§ **Directions for this task**:
For the entries below, print exactly the lines between the line holding "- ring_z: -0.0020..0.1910" and the line holding "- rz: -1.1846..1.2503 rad", inclusive, and nothing else.

(Records from a data collection)
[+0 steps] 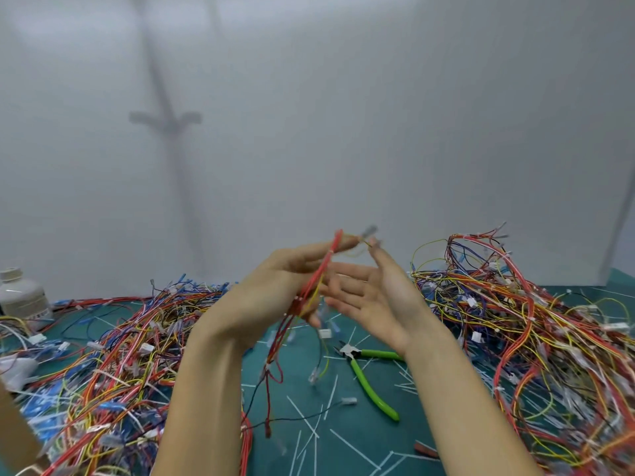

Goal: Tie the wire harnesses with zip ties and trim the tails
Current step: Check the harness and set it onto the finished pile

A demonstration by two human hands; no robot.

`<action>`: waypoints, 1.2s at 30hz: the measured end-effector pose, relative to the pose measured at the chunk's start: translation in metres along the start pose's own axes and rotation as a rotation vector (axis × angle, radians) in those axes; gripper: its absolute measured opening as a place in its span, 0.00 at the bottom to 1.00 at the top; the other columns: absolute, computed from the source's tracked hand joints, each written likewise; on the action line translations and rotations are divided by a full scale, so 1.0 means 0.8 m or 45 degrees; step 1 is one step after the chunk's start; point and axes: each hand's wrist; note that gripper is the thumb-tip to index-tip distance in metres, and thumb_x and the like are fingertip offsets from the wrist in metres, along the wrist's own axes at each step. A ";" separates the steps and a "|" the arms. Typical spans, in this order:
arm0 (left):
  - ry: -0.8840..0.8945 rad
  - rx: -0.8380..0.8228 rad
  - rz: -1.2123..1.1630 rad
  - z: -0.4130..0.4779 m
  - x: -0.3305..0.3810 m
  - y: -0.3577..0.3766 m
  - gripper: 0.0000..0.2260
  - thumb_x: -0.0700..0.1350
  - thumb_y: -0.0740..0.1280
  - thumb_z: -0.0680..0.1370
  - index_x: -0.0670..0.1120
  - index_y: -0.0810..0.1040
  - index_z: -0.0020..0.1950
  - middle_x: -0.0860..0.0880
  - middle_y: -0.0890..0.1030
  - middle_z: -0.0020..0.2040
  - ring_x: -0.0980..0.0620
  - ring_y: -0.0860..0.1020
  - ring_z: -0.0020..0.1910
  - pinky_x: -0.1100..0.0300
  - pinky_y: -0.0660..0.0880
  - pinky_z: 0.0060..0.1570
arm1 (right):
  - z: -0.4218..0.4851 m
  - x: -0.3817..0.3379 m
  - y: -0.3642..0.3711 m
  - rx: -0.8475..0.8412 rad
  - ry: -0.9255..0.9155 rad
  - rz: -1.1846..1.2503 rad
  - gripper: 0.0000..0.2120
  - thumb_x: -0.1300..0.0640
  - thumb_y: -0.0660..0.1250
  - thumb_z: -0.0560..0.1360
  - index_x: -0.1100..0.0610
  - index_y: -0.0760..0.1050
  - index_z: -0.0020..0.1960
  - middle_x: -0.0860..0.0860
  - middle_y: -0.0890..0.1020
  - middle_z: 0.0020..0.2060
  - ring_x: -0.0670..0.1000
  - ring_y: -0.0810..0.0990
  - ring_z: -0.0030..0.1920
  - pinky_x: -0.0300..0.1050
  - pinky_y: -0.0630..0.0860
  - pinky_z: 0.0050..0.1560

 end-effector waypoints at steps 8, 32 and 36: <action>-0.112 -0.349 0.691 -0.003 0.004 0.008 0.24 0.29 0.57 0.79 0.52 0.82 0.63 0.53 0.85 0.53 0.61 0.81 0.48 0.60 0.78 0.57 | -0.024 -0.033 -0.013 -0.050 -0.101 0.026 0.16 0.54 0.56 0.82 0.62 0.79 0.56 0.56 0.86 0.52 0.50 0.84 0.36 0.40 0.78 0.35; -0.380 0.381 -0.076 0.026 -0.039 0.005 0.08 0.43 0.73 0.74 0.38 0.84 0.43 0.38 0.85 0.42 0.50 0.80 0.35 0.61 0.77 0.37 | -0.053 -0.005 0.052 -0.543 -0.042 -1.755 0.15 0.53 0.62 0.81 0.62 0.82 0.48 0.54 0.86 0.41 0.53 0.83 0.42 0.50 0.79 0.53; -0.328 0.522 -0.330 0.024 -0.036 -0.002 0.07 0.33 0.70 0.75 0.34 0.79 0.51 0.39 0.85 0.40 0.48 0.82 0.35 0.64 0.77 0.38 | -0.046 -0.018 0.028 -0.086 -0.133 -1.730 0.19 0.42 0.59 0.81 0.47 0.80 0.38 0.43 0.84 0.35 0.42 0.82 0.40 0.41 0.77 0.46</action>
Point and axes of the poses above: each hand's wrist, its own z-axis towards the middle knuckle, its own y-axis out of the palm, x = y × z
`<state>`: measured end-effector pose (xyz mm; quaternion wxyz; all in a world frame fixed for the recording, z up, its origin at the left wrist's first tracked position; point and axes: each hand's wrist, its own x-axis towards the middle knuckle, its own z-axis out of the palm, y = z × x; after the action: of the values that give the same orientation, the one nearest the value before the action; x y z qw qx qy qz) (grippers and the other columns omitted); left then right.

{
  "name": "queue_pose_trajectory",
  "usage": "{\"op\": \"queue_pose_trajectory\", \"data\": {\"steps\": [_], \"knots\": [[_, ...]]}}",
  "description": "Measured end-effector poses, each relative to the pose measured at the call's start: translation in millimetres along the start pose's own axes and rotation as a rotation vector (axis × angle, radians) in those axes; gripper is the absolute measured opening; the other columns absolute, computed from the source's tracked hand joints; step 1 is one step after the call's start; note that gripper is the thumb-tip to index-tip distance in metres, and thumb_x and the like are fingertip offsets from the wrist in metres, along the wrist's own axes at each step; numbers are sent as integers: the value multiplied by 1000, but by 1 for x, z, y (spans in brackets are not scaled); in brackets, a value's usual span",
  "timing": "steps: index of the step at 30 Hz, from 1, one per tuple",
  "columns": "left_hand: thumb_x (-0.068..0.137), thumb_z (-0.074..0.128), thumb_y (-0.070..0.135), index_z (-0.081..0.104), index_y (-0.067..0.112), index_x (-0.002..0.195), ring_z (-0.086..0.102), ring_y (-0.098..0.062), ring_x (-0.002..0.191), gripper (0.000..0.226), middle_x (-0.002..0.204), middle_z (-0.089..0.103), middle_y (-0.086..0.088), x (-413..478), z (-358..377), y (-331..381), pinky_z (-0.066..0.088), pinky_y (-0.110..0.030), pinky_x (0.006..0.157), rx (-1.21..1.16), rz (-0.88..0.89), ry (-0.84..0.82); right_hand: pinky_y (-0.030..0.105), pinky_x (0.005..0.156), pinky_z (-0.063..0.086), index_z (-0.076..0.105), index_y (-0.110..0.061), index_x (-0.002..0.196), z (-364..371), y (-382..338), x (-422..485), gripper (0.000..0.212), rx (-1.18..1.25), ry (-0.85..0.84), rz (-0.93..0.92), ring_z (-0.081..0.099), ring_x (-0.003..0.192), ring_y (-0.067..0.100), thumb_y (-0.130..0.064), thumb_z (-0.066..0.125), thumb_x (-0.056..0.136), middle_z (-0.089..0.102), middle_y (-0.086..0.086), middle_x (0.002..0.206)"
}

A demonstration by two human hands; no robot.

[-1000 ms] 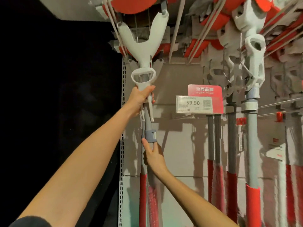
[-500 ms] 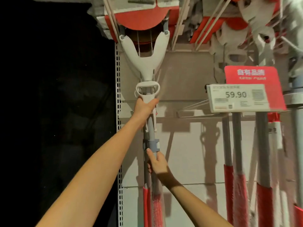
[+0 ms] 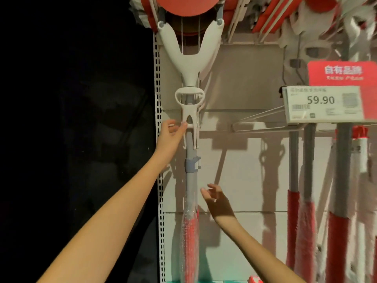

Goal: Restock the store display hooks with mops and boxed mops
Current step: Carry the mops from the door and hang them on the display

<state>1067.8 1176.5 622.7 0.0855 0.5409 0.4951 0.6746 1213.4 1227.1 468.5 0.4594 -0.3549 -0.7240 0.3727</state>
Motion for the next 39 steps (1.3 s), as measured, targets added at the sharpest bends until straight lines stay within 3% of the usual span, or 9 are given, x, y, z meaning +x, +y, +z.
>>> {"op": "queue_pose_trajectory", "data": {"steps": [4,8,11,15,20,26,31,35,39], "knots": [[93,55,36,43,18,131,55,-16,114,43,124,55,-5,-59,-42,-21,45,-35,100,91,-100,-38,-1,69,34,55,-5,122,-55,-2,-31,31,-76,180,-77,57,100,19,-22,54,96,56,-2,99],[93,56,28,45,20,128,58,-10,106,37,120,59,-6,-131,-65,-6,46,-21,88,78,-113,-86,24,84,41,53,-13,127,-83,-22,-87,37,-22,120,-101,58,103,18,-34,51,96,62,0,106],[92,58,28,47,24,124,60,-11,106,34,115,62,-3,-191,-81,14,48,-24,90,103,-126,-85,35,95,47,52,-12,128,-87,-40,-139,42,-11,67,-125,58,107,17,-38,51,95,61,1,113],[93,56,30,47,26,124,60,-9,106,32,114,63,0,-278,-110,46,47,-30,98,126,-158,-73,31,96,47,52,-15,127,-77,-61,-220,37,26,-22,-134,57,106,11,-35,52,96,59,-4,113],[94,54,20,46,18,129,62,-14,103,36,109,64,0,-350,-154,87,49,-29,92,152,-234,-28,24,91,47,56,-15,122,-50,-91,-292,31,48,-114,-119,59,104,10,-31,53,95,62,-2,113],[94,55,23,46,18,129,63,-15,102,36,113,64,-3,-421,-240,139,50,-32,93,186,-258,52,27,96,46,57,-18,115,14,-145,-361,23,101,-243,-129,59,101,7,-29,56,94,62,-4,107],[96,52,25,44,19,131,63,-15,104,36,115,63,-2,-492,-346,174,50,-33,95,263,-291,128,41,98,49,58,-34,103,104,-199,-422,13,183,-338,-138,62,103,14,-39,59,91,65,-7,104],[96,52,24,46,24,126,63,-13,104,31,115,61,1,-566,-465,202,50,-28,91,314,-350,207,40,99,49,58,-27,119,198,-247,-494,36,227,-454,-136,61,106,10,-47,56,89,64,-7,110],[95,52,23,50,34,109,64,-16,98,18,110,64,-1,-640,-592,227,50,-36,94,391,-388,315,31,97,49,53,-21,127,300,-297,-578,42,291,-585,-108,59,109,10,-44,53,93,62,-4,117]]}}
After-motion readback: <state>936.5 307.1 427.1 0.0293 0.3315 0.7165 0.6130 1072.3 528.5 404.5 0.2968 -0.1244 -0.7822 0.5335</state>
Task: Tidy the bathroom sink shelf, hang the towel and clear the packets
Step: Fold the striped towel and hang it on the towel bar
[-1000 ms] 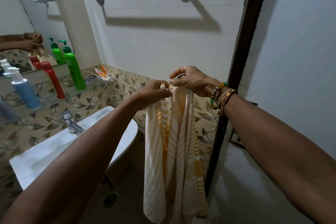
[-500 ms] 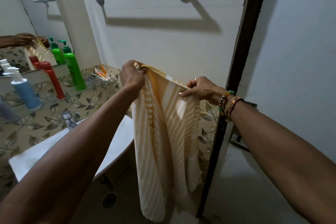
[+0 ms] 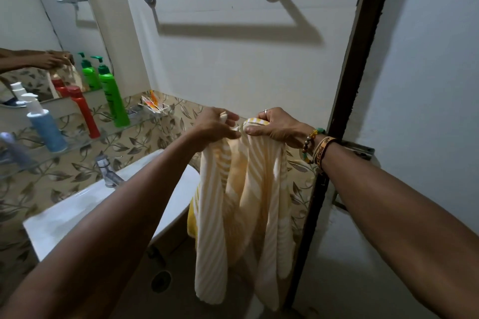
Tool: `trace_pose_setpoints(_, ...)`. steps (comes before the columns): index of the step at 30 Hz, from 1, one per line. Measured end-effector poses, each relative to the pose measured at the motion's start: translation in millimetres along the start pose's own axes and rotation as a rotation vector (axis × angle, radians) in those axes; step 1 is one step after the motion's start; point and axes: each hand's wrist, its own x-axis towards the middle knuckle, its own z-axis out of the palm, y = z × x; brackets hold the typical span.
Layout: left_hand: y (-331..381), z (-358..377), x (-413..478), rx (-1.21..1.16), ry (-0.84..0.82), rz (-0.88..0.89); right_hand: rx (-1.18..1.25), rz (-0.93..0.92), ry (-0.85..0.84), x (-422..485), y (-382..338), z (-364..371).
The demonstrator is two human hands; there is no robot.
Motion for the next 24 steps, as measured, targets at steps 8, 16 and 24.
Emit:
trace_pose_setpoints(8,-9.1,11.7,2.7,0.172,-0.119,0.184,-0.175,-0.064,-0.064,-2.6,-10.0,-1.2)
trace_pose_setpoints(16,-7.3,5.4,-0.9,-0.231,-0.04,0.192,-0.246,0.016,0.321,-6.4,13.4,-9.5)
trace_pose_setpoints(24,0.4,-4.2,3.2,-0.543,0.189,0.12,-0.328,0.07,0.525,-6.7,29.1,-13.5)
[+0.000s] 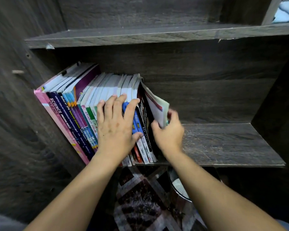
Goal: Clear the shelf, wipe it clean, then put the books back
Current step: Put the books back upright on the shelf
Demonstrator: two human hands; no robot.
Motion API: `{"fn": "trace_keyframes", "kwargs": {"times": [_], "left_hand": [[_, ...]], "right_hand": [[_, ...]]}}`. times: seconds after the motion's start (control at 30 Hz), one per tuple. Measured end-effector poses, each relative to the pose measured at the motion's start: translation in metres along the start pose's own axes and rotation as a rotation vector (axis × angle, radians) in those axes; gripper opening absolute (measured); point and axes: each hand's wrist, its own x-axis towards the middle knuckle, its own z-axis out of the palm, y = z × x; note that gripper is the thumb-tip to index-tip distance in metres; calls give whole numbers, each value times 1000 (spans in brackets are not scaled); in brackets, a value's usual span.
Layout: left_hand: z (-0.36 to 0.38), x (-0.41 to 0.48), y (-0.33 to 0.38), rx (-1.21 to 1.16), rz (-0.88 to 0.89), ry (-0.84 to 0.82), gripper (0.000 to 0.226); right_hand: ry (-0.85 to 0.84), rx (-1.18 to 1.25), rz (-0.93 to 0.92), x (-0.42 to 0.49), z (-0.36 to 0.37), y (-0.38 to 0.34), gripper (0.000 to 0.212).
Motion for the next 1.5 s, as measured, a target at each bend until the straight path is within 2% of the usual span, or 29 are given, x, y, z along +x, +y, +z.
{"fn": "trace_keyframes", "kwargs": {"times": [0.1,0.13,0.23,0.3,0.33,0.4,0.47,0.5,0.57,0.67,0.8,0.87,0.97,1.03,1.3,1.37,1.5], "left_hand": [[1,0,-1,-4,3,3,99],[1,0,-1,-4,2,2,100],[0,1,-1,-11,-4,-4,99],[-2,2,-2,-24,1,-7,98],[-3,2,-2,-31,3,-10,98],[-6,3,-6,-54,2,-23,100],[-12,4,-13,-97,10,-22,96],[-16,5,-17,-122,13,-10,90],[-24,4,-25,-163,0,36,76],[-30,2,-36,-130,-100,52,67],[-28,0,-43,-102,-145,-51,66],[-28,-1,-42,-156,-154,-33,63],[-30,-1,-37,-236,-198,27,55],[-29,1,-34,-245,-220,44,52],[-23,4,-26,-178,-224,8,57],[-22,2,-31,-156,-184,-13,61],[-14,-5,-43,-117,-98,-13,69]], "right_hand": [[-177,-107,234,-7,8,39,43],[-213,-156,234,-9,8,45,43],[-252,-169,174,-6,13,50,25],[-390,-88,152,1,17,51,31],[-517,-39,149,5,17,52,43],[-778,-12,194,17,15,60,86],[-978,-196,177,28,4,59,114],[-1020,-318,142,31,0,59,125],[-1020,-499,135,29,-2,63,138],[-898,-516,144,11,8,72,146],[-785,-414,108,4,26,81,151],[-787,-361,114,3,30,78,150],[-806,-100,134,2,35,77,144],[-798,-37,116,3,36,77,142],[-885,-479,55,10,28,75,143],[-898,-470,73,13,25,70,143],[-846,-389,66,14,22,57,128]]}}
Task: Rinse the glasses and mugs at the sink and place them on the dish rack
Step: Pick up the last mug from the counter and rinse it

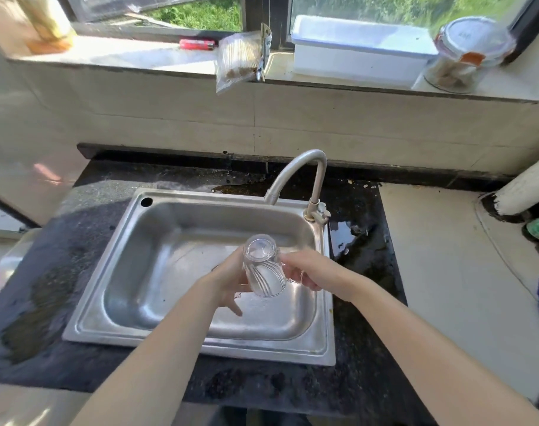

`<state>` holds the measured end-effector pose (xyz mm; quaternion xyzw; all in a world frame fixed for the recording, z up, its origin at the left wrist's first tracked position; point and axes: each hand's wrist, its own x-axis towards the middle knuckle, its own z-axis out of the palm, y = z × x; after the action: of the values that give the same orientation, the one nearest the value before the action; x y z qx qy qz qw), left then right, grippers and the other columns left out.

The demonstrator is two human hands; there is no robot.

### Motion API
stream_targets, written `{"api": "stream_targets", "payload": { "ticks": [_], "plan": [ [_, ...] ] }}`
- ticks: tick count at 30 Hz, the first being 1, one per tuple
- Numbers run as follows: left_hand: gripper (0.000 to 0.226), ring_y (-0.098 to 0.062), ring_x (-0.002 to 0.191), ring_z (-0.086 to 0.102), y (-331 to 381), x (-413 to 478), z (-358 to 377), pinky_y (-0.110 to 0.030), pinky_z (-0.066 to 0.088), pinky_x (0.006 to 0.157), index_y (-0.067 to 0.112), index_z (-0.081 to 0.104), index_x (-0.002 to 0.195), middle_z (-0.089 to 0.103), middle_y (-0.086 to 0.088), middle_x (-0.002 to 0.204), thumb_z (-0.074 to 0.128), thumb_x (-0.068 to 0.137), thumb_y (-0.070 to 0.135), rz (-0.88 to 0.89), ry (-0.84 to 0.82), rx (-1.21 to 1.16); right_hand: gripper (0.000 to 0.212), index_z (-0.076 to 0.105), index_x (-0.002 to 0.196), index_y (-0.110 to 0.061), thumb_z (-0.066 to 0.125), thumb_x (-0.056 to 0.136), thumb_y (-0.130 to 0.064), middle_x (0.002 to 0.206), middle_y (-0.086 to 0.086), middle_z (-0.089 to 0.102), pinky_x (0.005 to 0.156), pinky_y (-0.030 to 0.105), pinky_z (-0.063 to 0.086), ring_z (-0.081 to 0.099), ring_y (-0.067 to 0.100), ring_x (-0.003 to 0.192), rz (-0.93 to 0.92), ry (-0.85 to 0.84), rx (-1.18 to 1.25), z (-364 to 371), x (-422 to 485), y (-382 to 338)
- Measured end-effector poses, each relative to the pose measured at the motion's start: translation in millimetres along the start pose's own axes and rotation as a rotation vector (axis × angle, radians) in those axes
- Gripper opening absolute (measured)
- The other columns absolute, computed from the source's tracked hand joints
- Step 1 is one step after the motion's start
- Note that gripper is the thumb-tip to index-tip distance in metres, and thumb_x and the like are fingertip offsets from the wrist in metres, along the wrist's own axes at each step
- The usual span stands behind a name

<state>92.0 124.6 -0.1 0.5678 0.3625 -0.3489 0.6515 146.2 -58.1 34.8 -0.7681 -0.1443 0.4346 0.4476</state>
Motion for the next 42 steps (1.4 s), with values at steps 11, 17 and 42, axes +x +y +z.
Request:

§ **Answer box**:
  - ring_z: -0.0020..0.1910
  - pinky_x: -0.1100..0.0300
  - pinky_y: -0.0660..0.0880
  - pinky_z: 0.0060..0.1570
arm1 (right):
  - z: -0.4218..0.4851 m
  - x: -0.3817..0.3379 m
  - y: -0.3642..0.3711 m
  - rx: -0.8475..0.8412 rad
  - ry: -0.9255..0.9155 rad
  - rz: -1.1846..1.2503 rad

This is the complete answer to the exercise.